For me, running has always been my response to the call of the void in it’s own weird way in that it answers the question the phrase begs, by screaming, “Yes, I am most certainly alive.” As poet, Sarah Kay, once said, “getting the wind knocked out of you is the only way to remind your lungs how much they like the taste of air.” Not a lot of people can say they enjoy running for that reason, but in that weird and kind of morbid sense, that’s exactly why I love it. It’s the feeling when I finish a race, when my body aches like death and wreaks of pain that I find myself somehow feeling most alive. Because again, the answer to the call of the void is something so drastic that it ceases death’s looming advances with every fiber of livelihood in our beings and halts it in it’s track with a large tombstone engraved with the words: not today.
Speaking of gravestones, there’s this poem (I know, you were hoping my segue wouldn’t lead into another poem, but it did. Too bad.), by Linda Ellis about “The Dash,” which is the title of the poem, that exists between our date of birth and date of death. The poem says that it’s not the dates on our gravestone that matter but the dash that lies between them. For the dash represents all of the days we lived in between, and moreover how we lived them. To quote Ellis, “When your eulogy is being read with your life’s actions to rehash, would you be proud of the things they say about how you spent your dash?”

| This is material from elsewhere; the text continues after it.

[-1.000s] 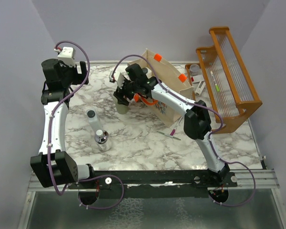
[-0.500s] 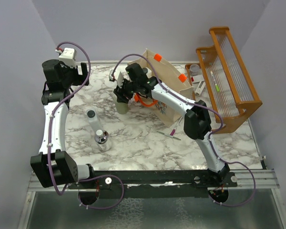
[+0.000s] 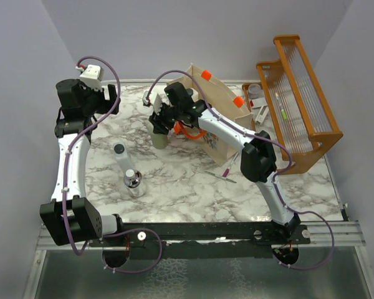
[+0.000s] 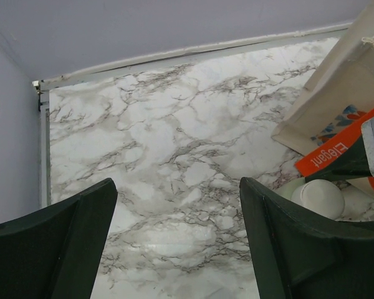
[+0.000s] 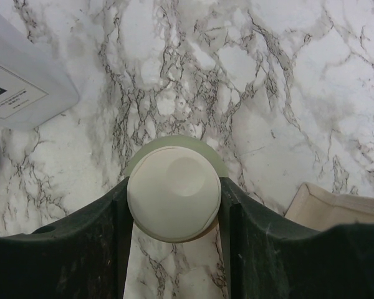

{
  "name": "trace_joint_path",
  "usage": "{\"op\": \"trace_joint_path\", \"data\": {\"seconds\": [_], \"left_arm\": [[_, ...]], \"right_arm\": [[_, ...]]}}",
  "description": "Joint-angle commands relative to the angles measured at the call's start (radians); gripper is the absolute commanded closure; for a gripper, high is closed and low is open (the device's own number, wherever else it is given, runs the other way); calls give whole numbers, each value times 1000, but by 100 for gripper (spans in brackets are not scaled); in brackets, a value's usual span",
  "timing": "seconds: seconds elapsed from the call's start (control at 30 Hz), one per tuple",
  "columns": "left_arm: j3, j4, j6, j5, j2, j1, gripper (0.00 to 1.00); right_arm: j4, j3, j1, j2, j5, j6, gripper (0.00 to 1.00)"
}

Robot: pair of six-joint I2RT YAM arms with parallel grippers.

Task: Place the personal care products into the canvas bag
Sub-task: Pick up the care product from the center of the board.

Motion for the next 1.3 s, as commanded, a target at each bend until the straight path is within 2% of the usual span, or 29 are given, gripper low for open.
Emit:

Not everyone receives the call of the void in their life. Some experience l’appel du vide quite often and others only once or twice. But whether or not you ever actually feel the urge, I hope you choose to act on it anyways. (And if you need advice on ways to answer it, might I suggest reading my article All Who Wander Are Most Definitely Lost?) I hope that your dash is a life larger than life (nope, not a typo), that is, a life you live to constantly defy death and verify life in such a miraculous way that you feel, you guessed it, more alive than ever.